Dorian Rogozenco ist diplomierter A-Trainer der FIDE und war Kadertrainer des Hamburger Schachverbandes. Von 2014 bis November 2020 war Rogozenco Trainer der deutschen Nationalmannschaft und trainierte die besten deutschen Spieler. Er leitete in dieser Zeit die Prinzengruppe. Von 2002 bis 2013 trainierte er auch den ukrainischen Spitzenspieler und FIDE-Weltmeister von 2002 bis 2004 Ruslan Ponomarjov.

Darüber hinaus ist Rogozenco ein angesehener Schachautor und hat mehrere Bücher, Videokurse und Artikel veröffentlicht. Sein Wissen und seine Erfahrung machen ihn zu einem gefragten Experten, der regelmäßig auf Schachseminaren und -konferenzen auftritt.

Rogozenco ist auch als Kommentator bekannt und hat unter anderem die Schachweltmeisterschaft kommentiert.

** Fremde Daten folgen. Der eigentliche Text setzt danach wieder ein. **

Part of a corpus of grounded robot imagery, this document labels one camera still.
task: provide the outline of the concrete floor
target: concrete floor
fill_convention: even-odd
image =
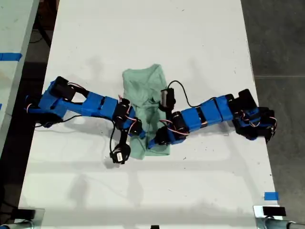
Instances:
[[[286,206],[290,220],[305,222],[305,1],[241,1],[259,105],[274,109],[278,119],[277,132],[268,144],[268,153],[279,203]],[[43,68],[48,55],[49,48],[44,41],[30,44],[26,61],[32,63],[27,68],[35,68],[33,63]],[[36,87],[40,88],[42,82],[36,79]],[[21,174],[9,184],[13,185],[14,194],[7,197],[17,204],[25,168],[16,166],[11,170]]]

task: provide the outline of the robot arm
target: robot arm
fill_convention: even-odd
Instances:
[[[236,132],[249,140],[264,136],[268,142],[275,134],[274,111],[257,107],[248,89],[239,92],[238,98],[234,98],[232,94],[214,97],[197,107],[174,113],[173,88],[165,89],[161,93],[160,109],[166,112],[167,119],[160,120],[164,127],[157,131],[148,148],[181,143],[191,132],[223,121],[232,121]]]
[[[76,93],[85,97],[83,103],[72,101]],[[99,117],[112,121],[115,127],[121,131],[119,147],[111,152],[114,163],[123,164],[128,159],[130,149],[119,154],[121,149],[126,149],[127,135],[145,137],[142,123],[135,117],[135,110],[129,100],[120,98],[118,101],[87,91],[78,84],[70,83],[60,76],[51,82],[40,99],[27,97],[26,110],[36,123],[45,128],[65,122],[63,117],[68,110],[80,114],[79,116]]]

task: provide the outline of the crumpled fabric
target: crumpled fabric
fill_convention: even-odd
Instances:
[[[155,137],[159,128],[163,126],[160,119],[165,119],[165,112],[158,109],[161,100],[161,90],[167,84],[162,67],[154,64],[146,69],[128,69],[123,72],[124,98],[128,99],[138,117],[142,121],[146,137],[131,137],[131,157],[143,159],[145,156],[165,156],[170,154],[169,146],[155,146],[147,149],[148,142]]]

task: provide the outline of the white surface
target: white surface
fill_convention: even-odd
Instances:
[[[0,61],[0,156],[10,126],[23,63],[39,0],[0,1],[0,52],[17,52],[19,62]]]
[[[61,75],[117,97],[125,69],[153,63],[192,104],[245,88],[257,100],[239,0],[61,0],[44,88]],[[176,110],[187,108],[174,87]],[[111,129],[82,117],[37,129],[20,206],[45,208],[45,227],[255,229],[253,205],[277,204],[264,201],[274,191],[264,139],[215,125],[170,156],[117,168]]]

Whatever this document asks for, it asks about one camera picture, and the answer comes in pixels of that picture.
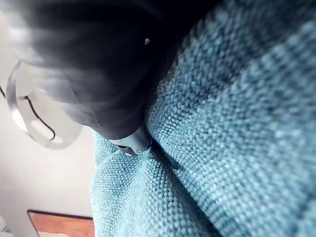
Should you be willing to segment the right robot hand black cloth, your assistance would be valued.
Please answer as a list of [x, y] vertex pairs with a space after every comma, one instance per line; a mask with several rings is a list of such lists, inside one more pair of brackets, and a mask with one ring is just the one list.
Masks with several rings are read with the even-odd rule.
[[152, 137], [143, 106], [152, 71], [216, 0], [3, 0], [17, 57], [40, 92], [129, 155]]

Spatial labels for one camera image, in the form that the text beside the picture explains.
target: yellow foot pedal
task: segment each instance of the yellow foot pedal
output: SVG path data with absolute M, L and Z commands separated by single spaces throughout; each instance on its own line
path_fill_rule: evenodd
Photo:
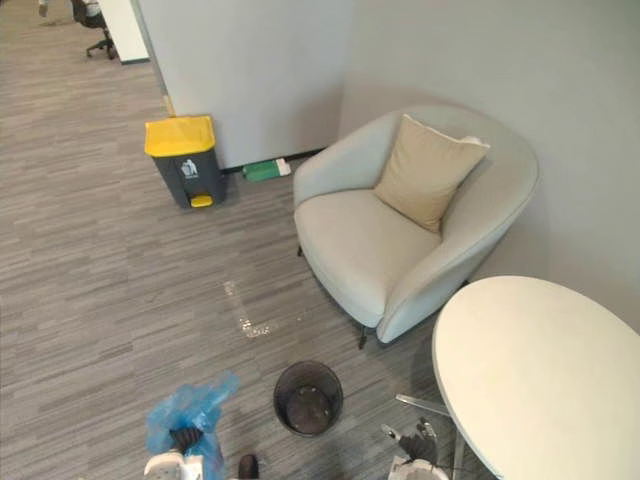
M 213 205 L 211 195 L 196 195 L 191 199 L 191 206 L 193 208 L 208 207 L 210 205 Z

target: yellow lid
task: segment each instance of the yellow lid
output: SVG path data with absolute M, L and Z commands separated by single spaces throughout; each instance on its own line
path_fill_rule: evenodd
M 211 117 L 171 117 L 145 123 L 144 151 L 152 157 L 206 152 L 216 144 Z

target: table top
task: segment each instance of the table top
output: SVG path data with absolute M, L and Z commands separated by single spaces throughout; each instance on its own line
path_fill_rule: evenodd
M 440 391 L 499 478 L 640 479 L 640 336 L 560 285 L 492 277 L 447 303 Z

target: black wastebasket
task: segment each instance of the black wastebasket
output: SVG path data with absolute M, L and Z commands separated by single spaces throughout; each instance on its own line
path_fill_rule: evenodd
M 322 363 L 294 363 L 276 383 L 273 406 L 278 419 L 292 432 L 319 435 L 336 423 L 342 410 L 340 380 Z

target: table leg
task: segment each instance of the table leg
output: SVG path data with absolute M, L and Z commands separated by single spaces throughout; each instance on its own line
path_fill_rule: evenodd
M 400 400 L 401 402 L 408 405 L 413 405 L 414 407 L 422 408 L 423 410 L 427 410 L 428 412 L 444 415 L 445 417 L 451 417 L 446 407 L 439 403 L 430 402 L 429 400 L 422 400 L 421 398 L 410 397 L 408 395 L 402 394 L 397 394 L 396 400 Z M 453 474 L 451 475 L 451 480 L 460 480 L 465 445 L 466 442 L 464 440 L 464 437 L 456 427 L 456 444 L 453 450 Z
M 460 480 L 465 445 L 464 437 L 460 430 L 456 428 L 456 445 L 453 450 L 453 474 L 451 475 L 451 480 Z
M 400 400 L 403 403 L 408 405 L 413 405 L 414 407 L 422 408 L 423 410 L 427 410 L 429 412 L 437 413 L 439 415 L 444 415 L 445 417 L 450 417 L 449 412 L 445 408 L 444 405 L 439 403 L 430 402 L 428 400 L 422 400 L 420 398 L 410 397 L 408 395 L 396 395 L 396 400 Z

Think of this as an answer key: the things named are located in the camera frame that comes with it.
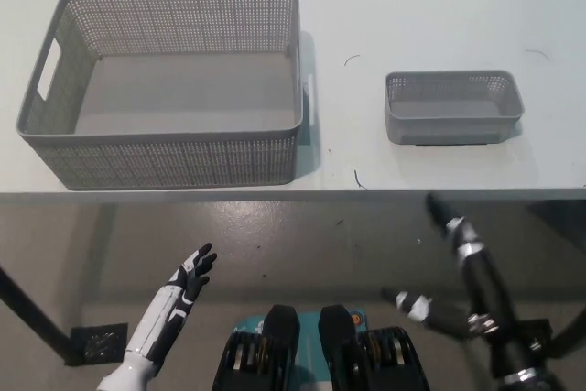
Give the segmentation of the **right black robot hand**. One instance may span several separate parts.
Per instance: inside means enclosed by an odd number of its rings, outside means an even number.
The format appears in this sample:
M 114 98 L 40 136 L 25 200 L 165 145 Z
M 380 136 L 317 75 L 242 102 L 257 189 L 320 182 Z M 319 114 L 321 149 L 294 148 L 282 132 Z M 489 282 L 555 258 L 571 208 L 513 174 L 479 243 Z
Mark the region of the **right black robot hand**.
M 545 363 L 523 334 L 505 283 L 471 221 L 433 193 L 426 196 L 426 209 L 450 243 L 470 310 L 388 287 L 381 289 L 381 297 L 432 331 L 461 341 L 483 338 L 490 349 L 493 375 L 506 385 L 527 383 L 543 375 Z

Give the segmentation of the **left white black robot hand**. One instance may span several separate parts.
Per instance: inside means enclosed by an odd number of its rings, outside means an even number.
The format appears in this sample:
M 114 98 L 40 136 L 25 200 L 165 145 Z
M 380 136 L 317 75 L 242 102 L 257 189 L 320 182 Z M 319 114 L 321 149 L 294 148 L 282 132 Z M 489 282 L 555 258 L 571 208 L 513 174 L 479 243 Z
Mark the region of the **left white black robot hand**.
M 146 358 L 157 369 L 177 340 L 191 309 L 210 281 L 208 273 L 217 258 L 207 243 L 191 254 L 150 302 L 126 350 Z

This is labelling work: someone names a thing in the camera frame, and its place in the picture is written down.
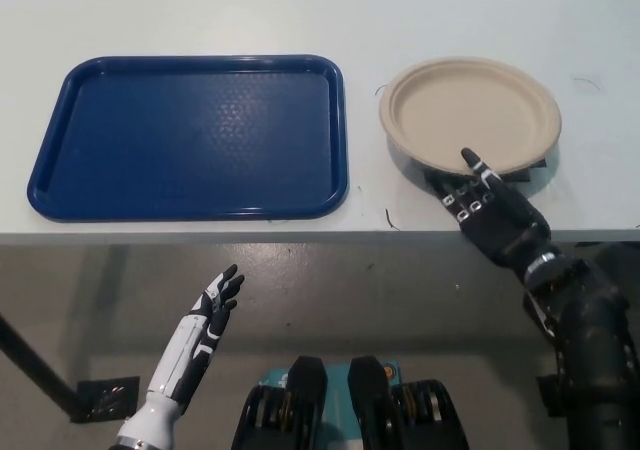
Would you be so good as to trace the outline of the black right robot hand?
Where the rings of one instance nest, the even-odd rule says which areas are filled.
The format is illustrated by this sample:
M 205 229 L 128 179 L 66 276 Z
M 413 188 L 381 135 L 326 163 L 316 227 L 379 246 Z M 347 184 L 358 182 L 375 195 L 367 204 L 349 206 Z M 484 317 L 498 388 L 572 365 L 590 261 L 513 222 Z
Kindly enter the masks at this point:
M 546 219 L 517 189 L 509 186 L 473 150 L 461 156 L 472 171 L 469 178 L 435 172 L 425 180 L 460 230 L 495 265 L 524 279 L 538 259 L 554 258 Z

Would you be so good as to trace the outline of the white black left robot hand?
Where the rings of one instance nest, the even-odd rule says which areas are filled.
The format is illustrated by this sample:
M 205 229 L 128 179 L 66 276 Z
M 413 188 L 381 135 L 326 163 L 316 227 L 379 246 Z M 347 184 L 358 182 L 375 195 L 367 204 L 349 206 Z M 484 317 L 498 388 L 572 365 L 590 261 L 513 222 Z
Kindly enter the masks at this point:
M 188 408 L 236 307 L 244 277 L 233 264 L 220 273 L 198 297 L 174 331 L 148 390 Z

Stefan Liebig, geboren 1974, ist Journalist und Mitinhaber einer Marketingagentur. Er lebt heute in Barterode bei Göttingen. Im Alter von fünf Jahren machten ihn seltsame Figuren im Regal der Nachbarn neugierig. Seitdem hat ihn das Schachspiel fest in seinen Bann gezogen. Höhenflüge in die NRW-Jugendliga mit seinem Heimatverein SV Bad Laasphe und einige Einsätze in der Zweitligamannschaft von Tempo Göttingen waren Highlights für den ehemaligen Jugendsüdwestfalenmeister.